Many dyes which we still use today for microscopic preparations were perfected then, e.g. eosin, auramine, aniline derivatives such as fuchsin, necessary for Ziehl staining (see also Romanovsky dyes, chapter on Malaria). What connection does this have with antibiotic agents? It was known that many bacteria absorb dyes. The variety of dyes which could be extracted from plants was too restricted to exploit this observation. Paul Ehrlich, a student of the anatomist Wilhelm Waldeyer, ascertained that the dye methylene blue had a very weak antimalarial action. Gentian violet and mercurochrome (coloured aniline derivatives) were also active as antiseptics. The question was asked whether following absorption a dye could be sufficiently toxic to kill bacteria while they were present in the human body. Ehrlich stated that parasites and micro-organisms contained chemoreceptors which were sufficiently different from the analogous structures in humans that dyes might bind to them differentially. If the dye was also toxic, it might be used therapeutically. To test this hypothesis, the German dyeworks I.G. Farben, which was associated with BASF, started a programme to test the thousands of products in their collection for antibacterial action, and these included azo-compounds (an azo group consists of -N=N-). Azo compounds can be derived from aniline. Thus in 1932 Gerhard Domagk, head of the department of experimental pathology and bacteriology, discovered that the red azo dye Prontosil® could destroy streptococci in vivo. In vitro the product proved inactive. The discovery that this aniline derivative was split at the azo group into an active part (sulphanilamide) and an inactive part, supplied the basis for the further development of sulphones (general formula R-SO2-R'; e.g. dapsone =4,5'-sulphonyl-di-aniline) and the sulphonamides (general formula R-SO2NH-R'). The idea that a molecule could kill a bacterium in vivo without interfering with the host's physiology, was conceptually an enormous step forwards. Domagk was awarded the Nobel prize in 1939 (he was not able to receive it until 1947, however, due to the conditions in Nazi Germany). Dapsone became widely available and the rational chemotherapy of leprosy could begin.

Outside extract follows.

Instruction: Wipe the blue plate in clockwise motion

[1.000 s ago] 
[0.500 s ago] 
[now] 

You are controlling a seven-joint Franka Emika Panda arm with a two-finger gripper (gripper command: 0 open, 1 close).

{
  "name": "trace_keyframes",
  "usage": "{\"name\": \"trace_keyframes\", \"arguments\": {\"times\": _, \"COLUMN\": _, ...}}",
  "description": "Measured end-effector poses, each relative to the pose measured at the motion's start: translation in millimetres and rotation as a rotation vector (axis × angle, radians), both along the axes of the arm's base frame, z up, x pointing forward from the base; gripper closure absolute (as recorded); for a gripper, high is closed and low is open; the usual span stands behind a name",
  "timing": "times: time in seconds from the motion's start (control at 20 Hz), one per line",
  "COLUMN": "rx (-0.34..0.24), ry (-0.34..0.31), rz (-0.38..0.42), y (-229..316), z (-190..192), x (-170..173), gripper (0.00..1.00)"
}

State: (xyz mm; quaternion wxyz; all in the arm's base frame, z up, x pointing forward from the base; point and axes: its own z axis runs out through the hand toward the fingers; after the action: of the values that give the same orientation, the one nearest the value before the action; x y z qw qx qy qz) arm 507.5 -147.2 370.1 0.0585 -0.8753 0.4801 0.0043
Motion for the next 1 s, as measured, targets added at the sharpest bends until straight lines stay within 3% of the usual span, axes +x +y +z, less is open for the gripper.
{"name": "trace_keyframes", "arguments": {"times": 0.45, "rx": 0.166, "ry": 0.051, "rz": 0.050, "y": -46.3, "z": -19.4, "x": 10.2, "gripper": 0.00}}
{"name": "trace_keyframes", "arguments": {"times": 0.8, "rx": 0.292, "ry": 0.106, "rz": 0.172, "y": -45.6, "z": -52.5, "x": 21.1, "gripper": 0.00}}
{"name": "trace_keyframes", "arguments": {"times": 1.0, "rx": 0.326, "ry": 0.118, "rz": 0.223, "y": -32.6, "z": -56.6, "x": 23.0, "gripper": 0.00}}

As well as sulphones and sulphonamides, other products were also derived from aniline, such as phenacetine, procaine, indomethacin, lidocaine, benzocaine and many others. A common side effect of these products is methaemoglobinaemia, chiefly in people who are heterozygote for methaemoglobin reductase deficiency (= cytochrome b5 reductase). The most famous products responsible for this condition are dapsone, phenacetine, nitroglycerine, nitroprusside and in particular benzocaine. Nitrites and nitrates (food preservation, contamination of ground water, amylnitrite) can also trigger this condition. In methaemoglobinemia the iron atom in haem is oxidised (Fe2+ to Fe3+) and can no longer bind oxygen. This also causes a left shift of the Hb-oxygen dissociation curve so that oxygen is released less easily from the tissues, which exacerbates hypoxia. If the concentration of methaemoglobin is 10%, there is pronounced cyanosis, without signs of heart or lung abnormalities. The arterial blood is as brown as chocolate at levels above 15% and does not become redder after contact with atmospheric oxygen. At concentrations around 35% there is dyspnoea, weakness and headache. From 40% tissue ischaemia occurs. Concentrations above 80% are often fatal. Standard pulse oximetry is not reliable (false high values in methaemoglobinaemia and false low values in methylene blue therapy). Methylene blue (2 mg/kg) reverses the reaction and is the antidote in acute situations. Improvement can be expected after 30'-60'. Remember that methylene blue can trigger haemolysis in people with G6PD deficiency. In serious situations, an exchange transfusion and treatment with hyperbaric oxygen can be carried out.